**EXERCISE BRIEF**
Each line of the data below that contains "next" must be copied.

Start of RECORDS FOR THIS TASK

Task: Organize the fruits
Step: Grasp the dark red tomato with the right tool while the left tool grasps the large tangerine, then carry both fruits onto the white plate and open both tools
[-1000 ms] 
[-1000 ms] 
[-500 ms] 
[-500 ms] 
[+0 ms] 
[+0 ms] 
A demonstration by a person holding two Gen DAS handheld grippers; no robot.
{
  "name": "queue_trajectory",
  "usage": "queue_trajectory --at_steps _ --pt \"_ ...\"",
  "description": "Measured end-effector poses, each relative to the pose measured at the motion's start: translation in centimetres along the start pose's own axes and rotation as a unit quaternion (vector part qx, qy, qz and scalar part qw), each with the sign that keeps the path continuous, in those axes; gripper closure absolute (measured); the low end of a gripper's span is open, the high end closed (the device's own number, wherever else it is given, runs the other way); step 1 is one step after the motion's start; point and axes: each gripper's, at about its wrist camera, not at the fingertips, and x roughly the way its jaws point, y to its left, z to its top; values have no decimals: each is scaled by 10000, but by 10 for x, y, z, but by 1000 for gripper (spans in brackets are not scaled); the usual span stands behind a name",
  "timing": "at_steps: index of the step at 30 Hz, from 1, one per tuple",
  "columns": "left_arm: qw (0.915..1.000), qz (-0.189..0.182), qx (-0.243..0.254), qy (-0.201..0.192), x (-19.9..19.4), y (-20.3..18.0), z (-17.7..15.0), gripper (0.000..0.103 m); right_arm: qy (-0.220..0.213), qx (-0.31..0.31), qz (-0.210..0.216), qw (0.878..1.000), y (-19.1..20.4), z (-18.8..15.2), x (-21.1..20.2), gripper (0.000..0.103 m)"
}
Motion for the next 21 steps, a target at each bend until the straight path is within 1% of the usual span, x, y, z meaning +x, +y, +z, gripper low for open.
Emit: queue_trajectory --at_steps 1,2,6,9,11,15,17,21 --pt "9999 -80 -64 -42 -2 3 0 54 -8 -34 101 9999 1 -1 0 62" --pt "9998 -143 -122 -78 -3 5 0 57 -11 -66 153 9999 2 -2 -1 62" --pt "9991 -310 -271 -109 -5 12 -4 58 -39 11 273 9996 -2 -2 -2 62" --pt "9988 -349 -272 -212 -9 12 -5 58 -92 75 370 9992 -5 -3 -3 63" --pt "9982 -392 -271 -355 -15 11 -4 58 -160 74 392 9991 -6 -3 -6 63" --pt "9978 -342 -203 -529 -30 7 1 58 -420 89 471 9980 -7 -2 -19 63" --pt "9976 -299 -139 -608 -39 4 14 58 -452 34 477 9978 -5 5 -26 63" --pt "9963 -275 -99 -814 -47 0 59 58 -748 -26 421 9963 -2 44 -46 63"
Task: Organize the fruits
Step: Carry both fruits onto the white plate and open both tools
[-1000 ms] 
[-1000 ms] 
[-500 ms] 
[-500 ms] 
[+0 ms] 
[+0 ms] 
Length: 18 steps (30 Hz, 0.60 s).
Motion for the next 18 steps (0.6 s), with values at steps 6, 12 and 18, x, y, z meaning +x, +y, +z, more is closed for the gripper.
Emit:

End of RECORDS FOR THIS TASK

**COMPLETED EXERCISE**
Motion for the next 21 steps, a target at each bend until the straight path is within 1% of the usual span, x, y, z meaning +x, +y, +z, gripper low for open.
Motion for the next 18 steps (0.6 s), with values at steps 6, 12 and 18, x, y, z meaning +x, +y, +z, more is closed for the gripper.

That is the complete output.